[[ GIVEN RECORDS, beginning ]]

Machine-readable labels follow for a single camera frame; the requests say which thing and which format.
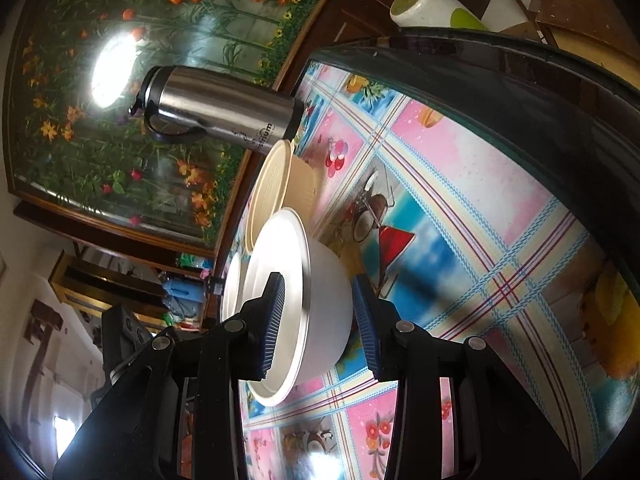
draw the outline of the table
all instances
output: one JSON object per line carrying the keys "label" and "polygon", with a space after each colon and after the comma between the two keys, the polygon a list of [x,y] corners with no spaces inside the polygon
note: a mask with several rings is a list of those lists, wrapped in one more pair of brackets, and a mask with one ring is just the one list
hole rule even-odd
{"label": "table", "polygon": [[[597,243],[532,176],[425,104],[318,63],[298,96],[307,111],[296,153],[318,175],[308,234],[350,274],[365,270],[403,319],[438,337],[484,337],[586,474],[630,414],[640,362],[640,333],[624,321],[640,326],[640,308],[630,294],[610,297],[616,271]],[[231,255],[247,259],[245,225],[246,214]],[[612,356],[621,338],[625,351]],[[335,367],[281,405],[240,391],[252,479],[384,477],[396,384],[373,379],[355,328]],[[445,477],[446,379],[441,392]]]}

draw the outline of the wooden furniture
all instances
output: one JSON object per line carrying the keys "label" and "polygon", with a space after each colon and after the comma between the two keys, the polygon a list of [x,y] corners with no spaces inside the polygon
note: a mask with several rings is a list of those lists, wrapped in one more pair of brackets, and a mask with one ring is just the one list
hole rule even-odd
{"label": "wooden furniture", "polygon": [[116,304],[124,304],[150,330],[166,327],[162,316],[168,309],[162,304],[166,295],[157,283],[140,280],[114,270],[60,253],[51,271],[49,285],[58,301],[92,316]]}
{"label": "wooden furniture", "polygon": [[542,0],[536,21],[554,46],[640,88],[640,44],[612,0]]}

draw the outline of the wooden frame
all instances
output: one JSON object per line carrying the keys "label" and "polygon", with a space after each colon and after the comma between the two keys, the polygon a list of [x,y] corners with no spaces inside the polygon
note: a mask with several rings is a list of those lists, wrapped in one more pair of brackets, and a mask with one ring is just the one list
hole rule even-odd
{"label": "wooden frame", "polygon": [[[20,45],[21,40],[24,39],[24,35],[27,33],[26,26],[28,24],[28,16],[30,16],[33,12],[36,12],[40,0],[26,0],[24,7],[20,12],[20,17],[18,19],[17,27],[12,38],[12,44],[10,47],[9,57],[7,66],[11,67],[19,58],[18,46]],[[11,106],[10,103],[10,89],[12,83],[14,82],[14,71],[7,71],[7,77],[4,82],[4,91],[2,97],[2,109],[8,110]],[[231,213],[232,206],[235,201],[236,193],[238,192],[238,187],[240,185],[240,180],[242,177],[242,173],[244,168],[247,166],[247,163],[250,158],[250,152],[247,150],[242,158],[240,163],[240,167],[238,169],[238,173],[236,174],[236,179],[231,189],[230,199],[226,205],[225,213],[223,216],[223,220],[220,224],[220,230],[216,237],[216,242],[212,248],[203,247],[200,245],[196,245],[193,243],[189,243],[187,241],[180,240],[172,240],[170,238],[164,238],[159,235],[153,234],[151,232],[145,232],[142,230],[136,230],[133,228],[129,228],[126,226],[121,226],[114,224],[105,219],[96,218],[91,216],[82,210],[74,210],[59,203],[52,202],[50,200],[46,200],[44,198],[44,194],[42,196],[38,195],[37,190],[33,190],[33,192],[29,192],[28,190],[21,189],[19,186],[16,186],[16,181],[14,178],[14,170],[12,166],[11,159],[11,149],[10,149],[10,139],[11,139],[11,131],[9,125],[9,117],[8,113],[4,112],[1,118],[2,125],[2,145],[4,149],[4,171],[7,180],[7,186],[10,193],[17,196],[18,198],[30,202],[40,208],[47,210],[52,213],[56,213],[58,215],[64,216],[66,218],[80,221],[84,224],[92,226],[94,228],[100,229],[107,233],[128,238],[130,240],[136,240],[145,244],[149,244],[152,246],[159,246],[167,250],[176,251],[177,253],[189,253],[195,254],[196,256],[204,256],[206,258],[215,258],[218,253],[218,248],[222,241],[222,233],[226,229],[226,222],[228,221]]]}
{"label": "wooden frame", "polygon": [[[84,283],[76,279],[74,274],[95,278],[97,283],[104,283],[105,287]],[[92,316],[101,317],[105,310],[125,303],[144,325],[156,330],[166,327],[166,323],[161,319],[168,311],[162,306],[161,301],[165,292],[157,283],[105,269],[71,254],[65,254],[65,251],[60,253],[48,281],[60,303],[69,304]],[[109,284],[130,291],[131,297],[126,298],[110,292],[107,290]],[[145,302],[142,298],[150,298],[151,301]]]}

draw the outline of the white bowl
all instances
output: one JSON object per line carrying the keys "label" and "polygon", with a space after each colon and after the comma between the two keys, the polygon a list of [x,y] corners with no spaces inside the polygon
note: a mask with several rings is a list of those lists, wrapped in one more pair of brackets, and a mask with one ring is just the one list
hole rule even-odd
{"label": "white bowl", "polygon": [[336,364],[347,344],[353,317],[351,285],[338,257],[307,238],[293,209],[265,223],[244,281],[244,301],[258,298],[271,272],[285,281],[285,300],[271,369],[249,389],[263,406],[282,402],[296,384]]}
{"label": "white bowl", "polygon": [[240,311],[242,307],[242,288],[244,287],[244,277],[249,266],[248,262],[243,262],[240,253],[234,254],[229,264],[229,272],[226,274],[225,292],[222,295],[222,319],[229,319],[233,314]]}
{"label": "white bowl", "polygon": [[249,204],[244,230],[244,246],[248,254],[265,222],[283,207],[292,208],[308,226],[316,200],[314,171],[293,153],[288,140],[276,142],[264,160]]}

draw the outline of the painted flowers
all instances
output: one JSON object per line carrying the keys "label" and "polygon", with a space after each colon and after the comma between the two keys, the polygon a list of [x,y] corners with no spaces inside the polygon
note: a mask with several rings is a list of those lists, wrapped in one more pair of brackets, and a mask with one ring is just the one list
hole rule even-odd
{"label": "painted flowers", "polygon": [[386,456],[388,448],[391,446],[391,430],[394,416],[389,414],[380,416],[376,412],[376,420],[370,420],[365,425],[366,443],[369,455],[372,457],[371,478],[383,479],[386,472]]}
{"label": "painted flowers", "polygon": [[51,121],[48,120],[42,123],[40,131],[42,132],[42,135],[44,137],[47,137],[49,139],[49,142],[55,139],[58,135],[58,128],[55,126],[55,124],[52,124]]}

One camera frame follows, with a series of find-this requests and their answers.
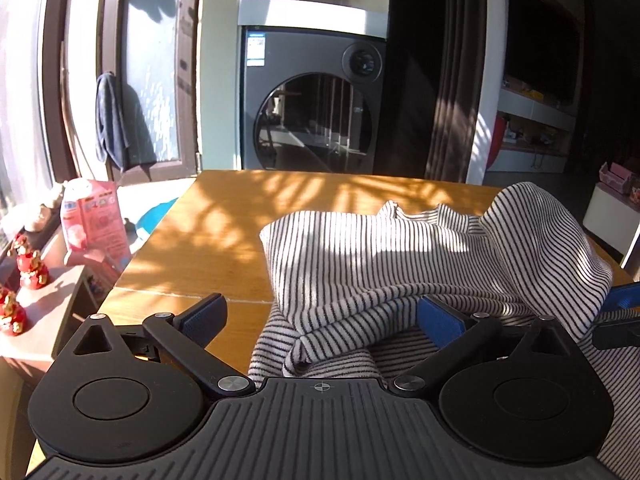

[[ GIVEN RECORDS, end ]]

WHAT YOU SHOULD DO
Reproduce the entries above word for word. Pictures stay out.

ANSWER SECTION
Machine-readable labels follow for a single camera frame; the requests say which thing and which format.
draw the outline of the table
all instances
output: one JSON object per line carrying the keys "label" and "polygon", with a space after each colon and after the comma between the two keys, the polygon a list of [x,y] corners with no spaces inside the polygon
note: a mask with several rings is a list of those lists, wrapped in one more pair of brackets, and a mask with one ring is just the one list
hole rule even-odd
{"label": "table", "polygon": [[[597,243],[532,176],[425,104],[318,63],[298,96],[307,111],[296,153],[318,175],[308,234],[350,274],[365,270],[403,319],[438,337],[484,337],[586,474],[630,414],[640,362],[640,333],[624,321],[640,326],[640,308],[630,294],[610,297],[616,271]],[[231,255],[247,259],[245,225],[246,214]],[[612,356],[621,338],[625,351]],[[335,367],[281,405],[240,391],[252,479],[384,477],[396,384],[373,379],[355,328]],[[445,477],[446,379],[441,392]]]}

draw the outline of the wooden furniture
all instances
output: one JSON object per line carrying the keys "label" and "polygon", with a space after each colon and after the comma between the two keys, the polygon a list of [x,y] corners with no spaces inside the polygon
note: a mask with several rings is a list of those lists, wrapped in one more pair of brackets, and a mask with one ring is just the one list
hole rule even-odd
{"label": "wooden furniture", "polygon": [[116,304],[124,304],[150,330],[166,327],[162,316],[168,309],[162,304],[166,295],[157,283],[140,280],[114,270],[60,253],[51,271],[49,285],[58,301],[92,316]]}
{"label": "wooden furniture", "polygon": [[542,0],[536,21],[554,46],[640,88],[640,44],[612,0]]}

draw the outline of the wooden frame
all instances
output: one JSON object per line carrying the keys "label" and "polygon", with a space after each colon and after the comma between the two keys, the polygon a list of [x,y] corners with no spaces inside the polygon
note: a mask with several rings is a list of those lists, wrapped in one more pair of brackets, and a mask with one ring is just the one list
hole rule even-odd
{"label": "wooden frame", "polygon": [[[20,45],[21,40],[24,39],[24,35],[27,33],[26,26],[28,24],[28,16],[30,16],[33,12],[36,12],[40,0],[26,0],[24,7],[20,12],[20,17],[18,19],[17,27],[12,38],[12,44],[10,47],[9,57],[7,66],[11,67],[19,58],[18,46]],[[11,106],[10,103],[10,89],[12,83],[14,82],[14,71],[7,71],[7,77],[4,82],[4,91],[2,97],[2,109],[8,110]],[[231,213],[232,206],[235,201],[236,193],[238,192],[238,187],[240,185],[240,180],[242,177],[242,173],[244,168],[247,166],[247,163],[250,158],[250,152],[247,150],[242,158],[240,163],[240,167],[238,169],[238,173],[236,174],[236,179],[231,189],[230,199],[226,205],[225,213],[223,216],[223,220],[220,224],[220,230],[216,237],[216,242],[212,248],[203,247],[200,245],[196,245],[193,243],[189,243],[187,241],[180,240],[172,240],[170,238],[164,238],[159,235],[153,234],[151,232],[145,232],[142,230],[136,230],[133,228],[129,228],[126,226],[121,226],[114,224],[105,219],[96,218],[91,216],[82,210],[74,210],[59,203],[52,202],[50,200],[46,200],[44,198],[44,194],[42,196],[38,195],[37,190],[33,190],[33,192],[29,192],[28,190],[21,189],[19,186],[16,186],[16,181],[14,178],[14,170],[12,166],[11,159],[11,149],[10,149],[10,139],[11,139],[11,131],[9,125],[9,117],[8,113],[4,112],[1,118],[2,125],[2,145],[4,149],[4,171],[7,180],[7,186],[10,193],[17,196],[18,198],[30,202],[40,208],[47,210],[52,213],[56,213],[58,215],[64,216],[66,218],[80,221],[84,224],[92,226],[94,228],[100,229],[107,233],[128,238],[130,240],[136,240],[145,244],[149,244],[152,246],[159,246],[167,250],[176,251],[177,253],[189,253],[195,254],[196,256],[204,256],[206,258],[215,258],[218,253],[218,248],[222,241],[222,233],[226,229],[226,222],[228,221]]]}
{"label": "wooden frame", "polygon": [[[84,283],[76,279],[74,274],[95,278],[97,283],[104,283],[105,287]],[[92,316],[101,317],[105,310],[125,303],[144,325],[156,330],[166,327],[166,323],[161,319],[168,311],[162,306],[161,301],[165,292],[157,283],[105,269],[71,254],[65,254],[65,251],[60,253],[48,281],[60,303],[69,304]],[[109,284],[130,291],[131,297],[126,298],[110,292],[107,290]],[[145,302],[142,298],[150,298],[151,301]]]}

draw the outline of the white bowl
all instances
output: one JSON object per line carrying the keys "label" and "polygon", with a space after each colon and after the comma between the two keys, the polygon a list of [x,y] corners with no spaces inside the polygon
note: a mask with several rings is a list of those lists, wrapped in one more pair of brackets, and a mask with one ring is just the one list
hole rule even-odd
{"label": "white bowl", "polygon": [[336,364],[347,344],[353,317],[351,285],[338,257],[307,238],[293,209],[265,223],[244,281],[244,301],[258,298],[271,272],[285,281],[285,300],[271,369],[249,389],[263,406],[282,402],[296,384]]}
{"label": "white bowl", "polygon": [[240,311],[242,307],[242,288],[244,287],[244,277],[249,266],[248,262],[243,262],[240,253],[234,254],[229,264],[229,272],[226,274],[225,292],[222,295],[222,319],[229,319],[233,314]]}
{"label": "white bowl", "polygon": [[249,204],[244,230],[244,246],[248,254],[265,222],[283,207],[292,208],[308,226],[316,200],[314,171],[293,153],[288,140],[276,142],[264,160]]}

draw the outline of the painted flowers
all instances
output: one JSON object per line carrying the keys "label" and "polygon", with a space after each colon and after the comma between the two keys, the polygon a list of [x,y] corners with no spaces inside the polygon
note: a mask with several rings is a list of those lists, wrapped in one more pair of brackets, and a mask with one ring is just the one list
hole rule even-odd
{"label": "painted flowers", "polygon": [[386,456],[388,448],[391,446],[391,430],[394,416],[389,414],[380,416],[376,412],[376,420],[370,420],[365,425],[366,443],[369,455],[372,457],[371,478],[383,479],[386,472]]}
{"label": "painted flowers", "polygon": [[51,121],[48,120],[42,123],[40,131],[42,132],[42,135],[44,137],[47,137],[49,139],[49,142],[55,139],[58,135],[58,128],[55,126],[55,124],[52,124]]}

One camera frame follows, with a series of find-this requests and their answers.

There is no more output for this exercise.